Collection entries
■ ■ ■ ■ ■

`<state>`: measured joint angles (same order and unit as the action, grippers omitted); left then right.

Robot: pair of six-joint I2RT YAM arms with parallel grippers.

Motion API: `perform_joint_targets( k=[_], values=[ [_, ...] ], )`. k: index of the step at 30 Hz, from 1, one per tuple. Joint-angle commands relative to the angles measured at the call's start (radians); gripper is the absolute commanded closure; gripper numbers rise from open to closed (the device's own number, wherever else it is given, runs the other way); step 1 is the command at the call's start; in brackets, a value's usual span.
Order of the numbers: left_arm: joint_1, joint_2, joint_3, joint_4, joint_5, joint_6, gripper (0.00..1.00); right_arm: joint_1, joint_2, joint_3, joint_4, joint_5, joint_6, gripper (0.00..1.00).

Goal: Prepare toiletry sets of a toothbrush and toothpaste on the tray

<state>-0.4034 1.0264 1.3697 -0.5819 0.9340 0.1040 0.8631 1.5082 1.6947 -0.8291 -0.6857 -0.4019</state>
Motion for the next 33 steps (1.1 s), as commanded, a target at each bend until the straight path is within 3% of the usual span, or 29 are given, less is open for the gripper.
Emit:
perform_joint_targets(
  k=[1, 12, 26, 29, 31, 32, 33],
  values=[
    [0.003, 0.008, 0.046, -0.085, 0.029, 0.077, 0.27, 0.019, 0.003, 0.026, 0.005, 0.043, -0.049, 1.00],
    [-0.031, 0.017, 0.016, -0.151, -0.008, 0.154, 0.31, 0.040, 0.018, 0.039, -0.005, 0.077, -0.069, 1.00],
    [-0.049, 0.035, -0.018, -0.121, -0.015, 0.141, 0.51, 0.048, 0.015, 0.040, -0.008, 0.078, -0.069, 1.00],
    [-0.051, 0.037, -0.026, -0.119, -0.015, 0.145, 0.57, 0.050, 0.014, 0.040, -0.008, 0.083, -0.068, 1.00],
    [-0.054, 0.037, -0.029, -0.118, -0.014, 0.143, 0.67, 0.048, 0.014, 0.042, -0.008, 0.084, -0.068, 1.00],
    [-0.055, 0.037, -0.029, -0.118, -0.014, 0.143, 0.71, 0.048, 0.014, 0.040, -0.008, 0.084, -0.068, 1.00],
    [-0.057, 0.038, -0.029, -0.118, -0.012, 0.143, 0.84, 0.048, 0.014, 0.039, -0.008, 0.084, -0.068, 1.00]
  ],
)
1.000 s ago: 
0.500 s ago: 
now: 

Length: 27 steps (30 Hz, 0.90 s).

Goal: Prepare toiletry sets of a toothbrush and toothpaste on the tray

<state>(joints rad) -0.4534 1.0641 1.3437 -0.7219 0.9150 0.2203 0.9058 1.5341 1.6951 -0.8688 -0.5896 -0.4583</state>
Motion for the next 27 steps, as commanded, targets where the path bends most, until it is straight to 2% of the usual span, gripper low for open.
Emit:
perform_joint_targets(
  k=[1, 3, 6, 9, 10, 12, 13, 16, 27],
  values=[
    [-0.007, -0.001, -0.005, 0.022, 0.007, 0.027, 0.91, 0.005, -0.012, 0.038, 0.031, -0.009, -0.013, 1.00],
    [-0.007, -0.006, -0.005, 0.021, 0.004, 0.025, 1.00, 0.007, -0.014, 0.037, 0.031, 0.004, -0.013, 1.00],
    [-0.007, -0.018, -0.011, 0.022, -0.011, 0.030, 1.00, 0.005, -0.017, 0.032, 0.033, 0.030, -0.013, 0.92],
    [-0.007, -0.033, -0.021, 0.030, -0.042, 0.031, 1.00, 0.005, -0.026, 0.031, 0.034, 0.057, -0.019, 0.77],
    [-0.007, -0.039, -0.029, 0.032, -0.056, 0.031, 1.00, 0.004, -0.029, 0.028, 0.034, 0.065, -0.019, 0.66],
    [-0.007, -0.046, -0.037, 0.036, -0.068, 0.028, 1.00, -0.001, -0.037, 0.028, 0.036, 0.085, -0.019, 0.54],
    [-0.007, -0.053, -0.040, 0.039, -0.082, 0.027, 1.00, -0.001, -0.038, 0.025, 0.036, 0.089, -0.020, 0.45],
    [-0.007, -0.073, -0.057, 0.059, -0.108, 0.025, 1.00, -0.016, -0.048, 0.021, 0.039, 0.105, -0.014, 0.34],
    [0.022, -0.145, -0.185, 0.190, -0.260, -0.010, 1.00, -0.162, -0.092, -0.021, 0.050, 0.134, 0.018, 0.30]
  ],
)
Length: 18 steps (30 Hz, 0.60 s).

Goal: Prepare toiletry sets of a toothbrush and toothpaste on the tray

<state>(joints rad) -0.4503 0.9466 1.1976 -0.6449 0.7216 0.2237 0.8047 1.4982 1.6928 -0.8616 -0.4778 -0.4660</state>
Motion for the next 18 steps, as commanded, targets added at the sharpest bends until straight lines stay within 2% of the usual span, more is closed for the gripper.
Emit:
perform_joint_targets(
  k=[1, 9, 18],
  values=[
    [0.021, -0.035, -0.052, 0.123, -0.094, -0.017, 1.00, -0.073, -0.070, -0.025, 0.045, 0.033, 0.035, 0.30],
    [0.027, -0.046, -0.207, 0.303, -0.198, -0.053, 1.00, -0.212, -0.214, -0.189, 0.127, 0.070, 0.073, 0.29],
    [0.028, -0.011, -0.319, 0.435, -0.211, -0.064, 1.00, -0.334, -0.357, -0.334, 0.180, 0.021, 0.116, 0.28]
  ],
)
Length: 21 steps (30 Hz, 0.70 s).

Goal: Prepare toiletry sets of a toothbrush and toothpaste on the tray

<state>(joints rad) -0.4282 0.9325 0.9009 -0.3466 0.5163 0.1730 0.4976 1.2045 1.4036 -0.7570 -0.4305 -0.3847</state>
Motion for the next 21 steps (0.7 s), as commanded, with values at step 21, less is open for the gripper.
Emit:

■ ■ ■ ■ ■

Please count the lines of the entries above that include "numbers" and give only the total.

2